### What this task involves
Please restate each line of the material word for word and omit any pictures.

======== Information supplied ========

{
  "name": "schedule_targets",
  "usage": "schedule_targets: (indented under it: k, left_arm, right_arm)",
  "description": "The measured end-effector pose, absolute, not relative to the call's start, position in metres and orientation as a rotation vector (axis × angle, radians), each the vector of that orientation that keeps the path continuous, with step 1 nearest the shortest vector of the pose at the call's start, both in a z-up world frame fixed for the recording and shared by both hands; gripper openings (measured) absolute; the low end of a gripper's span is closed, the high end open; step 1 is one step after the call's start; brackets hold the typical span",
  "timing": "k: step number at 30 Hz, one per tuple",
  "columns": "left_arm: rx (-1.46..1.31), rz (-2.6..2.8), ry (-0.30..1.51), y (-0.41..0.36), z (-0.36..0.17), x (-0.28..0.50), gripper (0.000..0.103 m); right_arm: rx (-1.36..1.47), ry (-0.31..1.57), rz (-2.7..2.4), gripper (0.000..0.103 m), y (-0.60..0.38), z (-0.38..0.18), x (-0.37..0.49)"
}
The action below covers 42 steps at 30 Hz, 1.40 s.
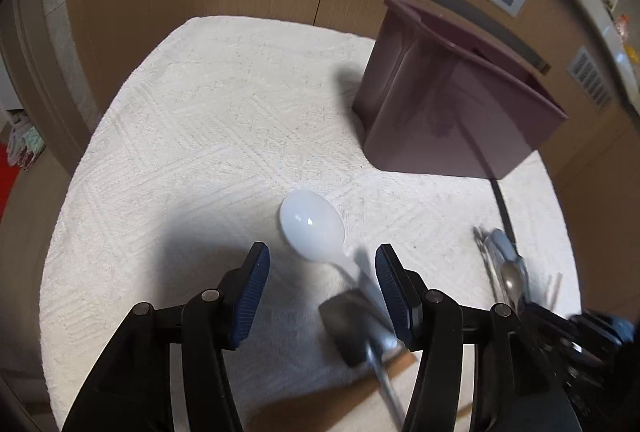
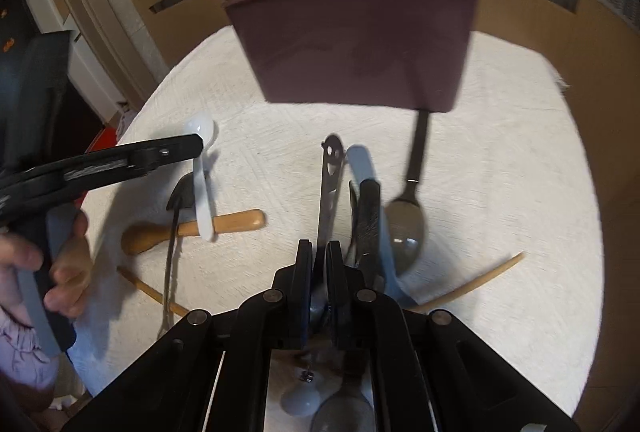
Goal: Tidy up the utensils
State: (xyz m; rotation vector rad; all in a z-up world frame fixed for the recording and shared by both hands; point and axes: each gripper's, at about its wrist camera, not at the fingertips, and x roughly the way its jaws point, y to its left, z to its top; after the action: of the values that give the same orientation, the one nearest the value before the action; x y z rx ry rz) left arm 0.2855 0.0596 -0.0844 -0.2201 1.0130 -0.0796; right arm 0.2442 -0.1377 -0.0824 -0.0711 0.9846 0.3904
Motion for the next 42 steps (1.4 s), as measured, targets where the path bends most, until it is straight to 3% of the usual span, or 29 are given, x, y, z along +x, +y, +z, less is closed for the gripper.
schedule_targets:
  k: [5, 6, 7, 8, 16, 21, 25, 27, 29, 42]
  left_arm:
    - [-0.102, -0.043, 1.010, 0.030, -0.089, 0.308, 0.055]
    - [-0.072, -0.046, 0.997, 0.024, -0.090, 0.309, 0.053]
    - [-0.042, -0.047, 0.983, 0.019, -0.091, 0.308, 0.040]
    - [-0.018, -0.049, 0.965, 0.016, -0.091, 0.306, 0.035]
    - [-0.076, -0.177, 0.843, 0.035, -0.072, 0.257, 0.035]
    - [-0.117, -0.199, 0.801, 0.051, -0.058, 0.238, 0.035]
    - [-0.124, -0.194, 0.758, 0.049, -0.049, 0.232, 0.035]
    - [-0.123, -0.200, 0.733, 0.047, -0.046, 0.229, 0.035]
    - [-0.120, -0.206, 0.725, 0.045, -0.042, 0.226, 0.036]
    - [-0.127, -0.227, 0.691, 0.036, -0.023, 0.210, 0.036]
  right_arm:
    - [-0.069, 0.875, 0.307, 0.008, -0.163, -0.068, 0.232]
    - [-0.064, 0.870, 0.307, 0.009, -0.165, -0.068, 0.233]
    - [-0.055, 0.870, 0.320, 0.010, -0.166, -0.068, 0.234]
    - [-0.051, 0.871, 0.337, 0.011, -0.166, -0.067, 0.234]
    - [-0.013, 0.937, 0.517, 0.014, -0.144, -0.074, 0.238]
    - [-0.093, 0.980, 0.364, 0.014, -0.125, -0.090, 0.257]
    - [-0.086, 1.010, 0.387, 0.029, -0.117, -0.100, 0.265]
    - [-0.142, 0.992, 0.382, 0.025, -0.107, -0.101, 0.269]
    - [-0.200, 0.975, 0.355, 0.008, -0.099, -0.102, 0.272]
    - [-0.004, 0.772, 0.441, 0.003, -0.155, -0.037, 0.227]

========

### Result for this exercise
{
  "name": "schedule_targets",
  "usage": "schedule_targets: (indented under it: k, left_arm, right_arm)",
  "description": "The measured end-effector pose, absolute, not relative to the call's start, position in metres and orientation as a rotation vector (axis × angle, radians), each the vector of that orientation that keeps the path continuous, with step 1 nearest the shortest vector of the pose at the call's start, both in a z-up world frame fixed for the recording and shared by both hands; gripper openings (measured) absolute; the low end of a gripper's span is closed, the high end open; step 1 is one step after the call's start; brackets hold the typical span",
  "timing": "k: step number at 30 Hz, one per tuple",
  "columns": "left_arm: rx (-1.46..1.31), rz (-2.6..2.8), ry (-0.30..1.51), y (-0.41..0.36), z (-0.36..0.17), x (-0.28..0.50), gripper (0.000..0.103 m); right_arm: rx (-1.36..1.47), ry (-0.31..1.57), rz (-2.7..2.4), gripper (0.000..0.103 m), y (-0.60..0.38), z (-0.38..0.18), x (-0.37..0.49)"
}
The action below covers 42 steps at 30 Hz, 1.40 s.
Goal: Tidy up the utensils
State: (xyz m; rotation vector rad; all in a z-up world frame fixed for the recording and shared by both hands; point and axes: each gripper's, at about its wrist camera, not at the fingertips, and x roughly the way its jaws point, y to its left, z to its top; after the action: of the values that give the same orientation, the one nearest the value before the action; x y z rx ry rz) left arm 0.2855 0.0596 -0.0844 -0.2201 1.0130 -0.0796; right arm 0.2442 -0.1377 -0.0824 -0.0711 0.9846 0.3904
Motion for the next 42 steps (1.4 s), as measured, targets where the path bends most, until it is straight to 3% of the usual span, or 29 are given, x, y, z along +x, +y, +z, less is closed for the gripper.
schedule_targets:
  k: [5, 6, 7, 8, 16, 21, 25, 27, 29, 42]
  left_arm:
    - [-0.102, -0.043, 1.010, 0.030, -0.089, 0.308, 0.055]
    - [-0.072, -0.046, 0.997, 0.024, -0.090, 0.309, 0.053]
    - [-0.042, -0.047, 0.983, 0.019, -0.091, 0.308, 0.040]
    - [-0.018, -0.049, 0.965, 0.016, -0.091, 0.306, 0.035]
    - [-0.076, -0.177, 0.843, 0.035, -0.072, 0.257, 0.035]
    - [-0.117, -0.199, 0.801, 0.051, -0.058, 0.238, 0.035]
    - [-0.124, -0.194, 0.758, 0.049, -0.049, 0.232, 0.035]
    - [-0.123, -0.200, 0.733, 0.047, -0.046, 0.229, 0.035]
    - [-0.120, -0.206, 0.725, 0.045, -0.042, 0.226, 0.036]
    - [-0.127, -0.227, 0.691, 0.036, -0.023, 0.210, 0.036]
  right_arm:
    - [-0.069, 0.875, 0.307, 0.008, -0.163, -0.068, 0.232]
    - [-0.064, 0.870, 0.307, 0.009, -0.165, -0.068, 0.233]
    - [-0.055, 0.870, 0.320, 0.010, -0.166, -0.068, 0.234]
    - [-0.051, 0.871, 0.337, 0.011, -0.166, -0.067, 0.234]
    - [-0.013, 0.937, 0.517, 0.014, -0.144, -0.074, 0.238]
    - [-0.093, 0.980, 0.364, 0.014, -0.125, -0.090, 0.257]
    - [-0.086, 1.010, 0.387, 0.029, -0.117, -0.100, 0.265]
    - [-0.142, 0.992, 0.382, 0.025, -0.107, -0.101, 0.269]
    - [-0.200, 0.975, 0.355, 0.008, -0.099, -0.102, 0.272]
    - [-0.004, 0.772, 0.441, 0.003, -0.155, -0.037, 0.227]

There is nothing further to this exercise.